JNeurosci: Highlights From the August 17 Issue
Check out these newsworthy studies from the August 17, 2016, issue of JNeurosci. Media interested in obtaining the full text of the studies should contact media@sfn.org.
Genetic Reprogramming of Supporting Cells in Cochlea Generates New Hair Cells
Hair cells — auditory receptors located in the cochlea — fail to regenerate when damaged, and hair cell loss is the leading cause of hearing disorders. Supporting cells in the cochlea can differentiate into hair cells, but this often depletes the population of supporting cells. Researchers have found a way to genetically reprogram supporting cells in the mouse cochlea so that they both proliferate and differentiate into hair cells, which may suggest new ways to stimulate hair cell regeneration in hearing disorders.
Corresponding author: Huawei Li, lihuawei63@gmail.com
Changes in Amygdala Activity Can Both Enhance and Decrease Social Behavior in Monkeys
Studies in nonhuman primates indicate that damage to the amygdala — a structure deep within the brain involved in emotion and learning — can impair social interactions. But a new study in macaques finds that temporarily blocking activity in specific subregions of the amygdala enhanced social behavior, while activating one of these regions decreased social interactions. This is the first study to assess the separate roles of the amygdala subregions in social behavior in primates.

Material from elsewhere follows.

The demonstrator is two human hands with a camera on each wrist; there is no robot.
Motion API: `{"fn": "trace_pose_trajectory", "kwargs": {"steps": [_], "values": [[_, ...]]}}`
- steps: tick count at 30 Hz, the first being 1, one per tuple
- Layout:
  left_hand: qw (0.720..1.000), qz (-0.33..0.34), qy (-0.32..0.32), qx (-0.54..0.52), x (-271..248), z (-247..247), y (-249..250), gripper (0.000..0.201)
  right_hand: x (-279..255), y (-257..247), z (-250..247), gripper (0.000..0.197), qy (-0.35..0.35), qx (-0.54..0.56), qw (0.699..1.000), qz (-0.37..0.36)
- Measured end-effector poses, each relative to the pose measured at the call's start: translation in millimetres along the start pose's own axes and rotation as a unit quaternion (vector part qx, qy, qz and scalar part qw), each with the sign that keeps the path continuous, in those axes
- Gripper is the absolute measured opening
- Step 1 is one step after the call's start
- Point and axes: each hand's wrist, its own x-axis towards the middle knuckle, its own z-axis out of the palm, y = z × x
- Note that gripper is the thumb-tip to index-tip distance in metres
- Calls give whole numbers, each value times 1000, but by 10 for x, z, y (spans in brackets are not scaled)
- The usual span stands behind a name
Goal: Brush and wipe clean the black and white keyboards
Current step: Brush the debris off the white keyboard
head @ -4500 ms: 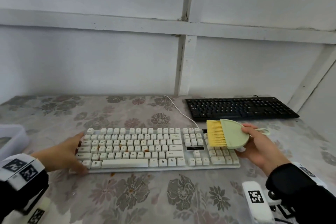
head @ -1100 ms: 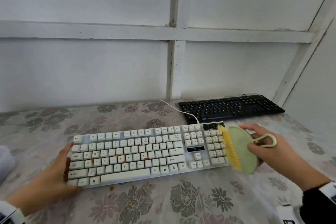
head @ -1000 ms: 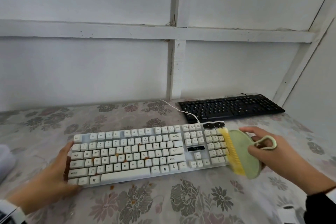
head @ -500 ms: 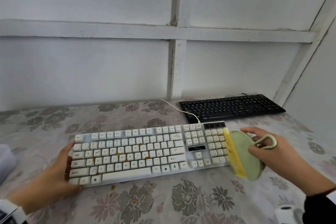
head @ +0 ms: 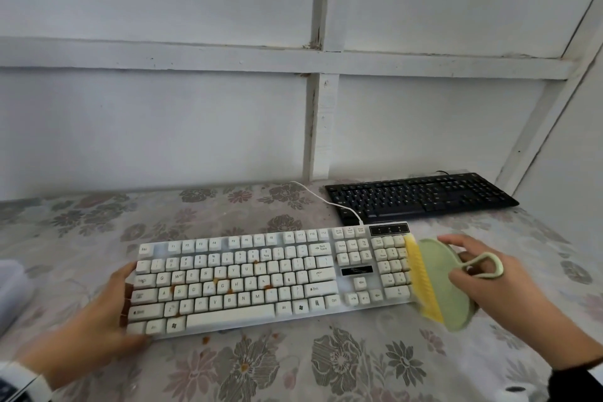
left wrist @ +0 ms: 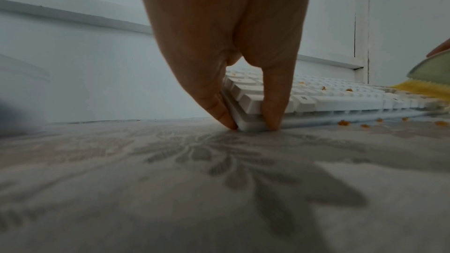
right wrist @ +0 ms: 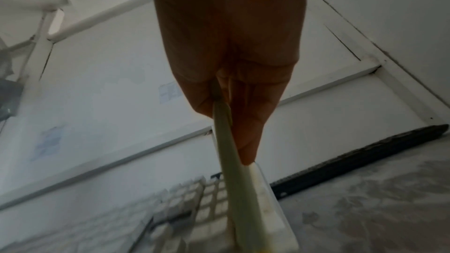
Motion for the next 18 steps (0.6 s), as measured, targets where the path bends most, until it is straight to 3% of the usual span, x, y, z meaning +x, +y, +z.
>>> {"fn": "trace_pose_trajectory", "kwargs": {"steps": [8,18], "values": [[1000,15,-4,-16,-12,-1,77,102,251,-345,-57,47,57,40,995,-68],[999,23,18,14,-39,10,184,95,-45,-109,138,43,-15,0,999,-33]]}}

Corresponding author: Ludise Malkova, malkoval@georgetown.edu
How Neural Activity Regulates Synaptic Vesicle Recycling
For efficient neurotransmission, neurons maintain a pool of neurotransmitter-containing synaptic vesicles, which are constantly recycled and reformed. Buildup of damaged proteins on vesicles can interfere with this recycling process and impair synaptic function. Working in cultured rat neurons, researchers uncovered the molecular pathway by which neural activity drives the breakdown of damaged proteins in order to prevent their buildup on vesicles.

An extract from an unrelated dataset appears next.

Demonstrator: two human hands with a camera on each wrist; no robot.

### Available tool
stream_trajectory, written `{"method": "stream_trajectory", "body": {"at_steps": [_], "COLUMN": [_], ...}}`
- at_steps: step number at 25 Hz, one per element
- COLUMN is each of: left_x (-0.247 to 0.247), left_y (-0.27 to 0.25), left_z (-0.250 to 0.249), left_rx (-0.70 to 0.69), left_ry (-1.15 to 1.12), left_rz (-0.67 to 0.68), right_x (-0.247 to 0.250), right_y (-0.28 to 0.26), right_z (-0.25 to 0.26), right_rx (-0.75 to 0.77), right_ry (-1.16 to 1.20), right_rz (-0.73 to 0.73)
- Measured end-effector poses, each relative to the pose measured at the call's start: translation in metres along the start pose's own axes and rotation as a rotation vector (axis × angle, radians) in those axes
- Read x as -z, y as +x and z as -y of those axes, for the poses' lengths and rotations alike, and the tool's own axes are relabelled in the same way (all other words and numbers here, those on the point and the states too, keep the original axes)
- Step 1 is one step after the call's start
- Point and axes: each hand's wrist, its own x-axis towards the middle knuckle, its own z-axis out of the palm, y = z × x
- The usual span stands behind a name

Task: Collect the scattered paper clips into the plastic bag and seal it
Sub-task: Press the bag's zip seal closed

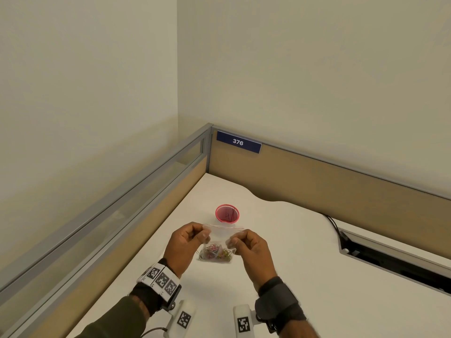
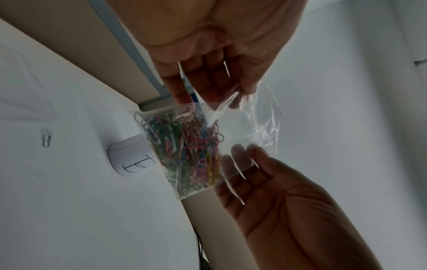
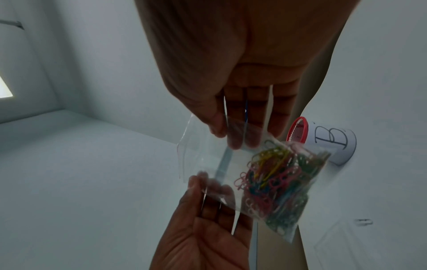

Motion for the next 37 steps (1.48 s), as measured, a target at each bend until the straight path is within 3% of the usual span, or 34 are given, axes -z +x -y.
{"method": "stream_trajectory", "body": {"at_steps": [9, 19, 24, 29, 37], "left_x": [-0.002, 0.005, 0.003, -0.002, 0.001], "left_y": [-0.001, 0.005, 0.001, -0.003, -0.010], "left_z": [-0.005, -0.007, -0.011, -0.015, -0.017], "left_rx": [-0.044, -0.066, -0.057, -0.066, -0.106], "left_ry": [0.128, 0.237, 0.263, 0.332, 0.423], "left_rz": [0.039, -0.044, -0.044, 0.035, 0.042], "right_x": [-0.001, 0.004, 0.003, -0.010, -0.018], "right_y": [-0.002, 0.002, 0.007, 0.009, 0.009], "right_z": [0.002, 0.006, 0.008, 0.015, 0.020], "right_rx": [0.006, 0.026, 0.062, 0.121, 0.179], "right_ry": [-0.044, -0.063, -0.259, -0.429, -0.551], "right_rz": [0.004, -0.001, -0.022, 0.051, 0.064]}}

Corresponding author: Clarissa Waites, cw2622@columbia.edu
Alzheimer’s Protein Needed for Normal Neural Development
The accumulation of beta-amyloid protein fragments in neurons is a pathological hallmark of Alzheimer’s disease. A growing body of research suggests aberrant interactions between the beta amyloid precursor — amyloid precursor protein (APP) — and other molecules may contribute to the disease, but the exact identities and roles of these molecules are unknown. Working in a moth model, researchers found APP interacts with a cell adhesion protein to help neurons migrate to the right targets during development. The study provides a framework to understand how alterations in APP and its interactions with other molecules may contribute to Alzheimer’s disease.

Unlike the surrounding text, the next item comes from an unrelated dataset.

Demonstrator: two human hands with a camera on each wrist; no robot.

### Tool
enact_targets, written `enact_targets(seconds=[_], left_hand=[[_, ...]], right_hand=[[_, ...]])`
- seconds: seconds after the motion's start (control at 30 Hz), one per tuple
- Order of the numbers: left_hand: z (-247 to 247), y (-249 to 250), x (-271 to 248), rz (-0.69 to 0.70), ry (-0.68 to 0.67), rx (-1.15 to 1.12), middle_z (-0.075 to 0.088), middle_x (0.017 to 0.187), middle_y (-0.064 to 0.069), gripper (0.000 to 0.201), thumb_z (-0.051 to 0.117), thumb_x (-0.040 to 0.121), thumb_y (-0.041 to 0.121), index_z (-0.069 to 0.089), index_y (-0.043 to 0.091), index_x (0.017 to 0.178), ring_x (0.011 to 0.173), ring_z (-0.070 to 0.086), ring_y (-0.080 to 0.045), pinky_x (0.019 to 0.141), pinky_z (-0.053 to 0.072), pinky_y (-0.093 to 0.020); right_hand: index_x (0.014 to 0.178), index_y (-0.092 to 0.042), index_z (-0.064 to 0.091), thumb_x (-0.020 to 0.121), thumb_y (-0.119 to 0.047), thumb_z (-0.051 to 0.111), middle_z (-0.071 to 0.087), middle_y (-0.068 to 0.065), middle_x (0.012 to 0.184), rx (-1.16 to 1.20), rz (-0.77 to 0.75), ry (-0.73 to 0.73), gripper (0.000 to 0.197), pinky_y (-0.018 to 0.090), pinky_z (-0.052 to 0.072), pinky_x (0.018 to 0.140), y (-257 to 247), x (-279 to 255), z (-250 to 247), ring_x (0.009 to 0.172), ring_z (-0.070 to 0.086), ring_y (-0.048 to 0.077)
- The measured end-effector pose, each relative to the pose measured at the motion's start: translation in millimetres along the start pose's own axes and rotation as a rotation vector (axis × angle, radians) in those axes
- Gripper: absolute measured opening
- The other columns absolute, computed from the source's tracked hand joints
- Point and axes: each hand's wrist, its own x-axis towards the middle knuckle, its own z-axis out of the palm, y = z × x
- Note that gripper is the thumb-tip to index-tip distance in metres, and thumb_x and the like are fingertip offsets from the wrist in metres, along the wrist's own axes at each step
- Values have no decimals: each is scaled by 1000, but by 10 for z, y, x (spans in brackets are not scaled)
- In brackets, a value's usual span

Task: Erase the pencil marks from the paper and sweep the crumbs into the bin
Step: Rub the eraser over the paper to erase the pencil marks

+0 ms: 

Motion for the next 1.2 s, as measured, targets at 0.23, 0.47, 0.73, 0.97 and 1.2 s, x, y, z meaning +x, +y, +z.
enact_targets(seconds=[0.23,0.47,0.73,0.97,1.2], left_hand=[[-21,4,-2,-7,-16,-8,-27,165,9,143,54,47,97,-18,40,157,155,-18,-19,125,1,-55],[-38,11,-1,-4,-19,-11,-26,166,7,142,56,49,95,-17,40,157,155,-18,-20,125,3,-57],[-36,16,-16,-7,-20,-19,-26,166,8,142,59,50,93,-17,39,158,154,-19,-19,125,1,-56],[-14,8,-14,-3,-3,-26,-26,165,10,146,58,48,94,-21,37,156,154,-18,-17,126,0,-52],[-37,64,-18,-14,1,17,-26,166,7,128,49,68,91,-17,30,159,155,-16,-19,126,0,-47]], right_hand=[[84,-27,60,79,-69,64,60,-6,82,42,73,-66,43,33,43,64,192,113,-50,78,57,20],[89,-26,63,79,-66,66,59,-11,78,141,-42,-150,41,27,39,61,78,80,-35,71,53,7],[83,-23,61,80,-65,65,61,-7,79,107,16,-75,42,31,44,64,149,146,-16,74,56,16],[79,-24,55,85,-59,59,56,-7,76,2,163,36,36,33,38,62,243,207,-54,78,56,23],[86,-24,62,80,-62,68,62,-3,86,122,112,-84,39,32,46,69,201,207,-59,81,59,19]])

Corresponding author: Philip Copenhaver, copenhav@ohsu.edu
Brain Area Regulates Both Hormonal and Behavioral Response to Stress
The bed nucleus of the stria terminalis (BST) integrates stress signals from various areas of the brain, and dysregulation of this neural circuitry is implicated in stress-related psychiatric illness. Using optogenetic techniques, researchers blocked activity in a specific region of the BST in mice and found the mice had higher levels of stress hormones and gave up sooner (rather than actively trying to escape) during a stress test. The findings suggest impairment of this specific region may explain some of the features of stress-related illnesses.
Corresponding author: Jason J. Radley, jason-radley@uiowa.edu
The Journal of Neuroscience is published by the Society for Neuroscience, an organization of nearly 38,000 basic scientists and clinicians who study the brain and nervous system.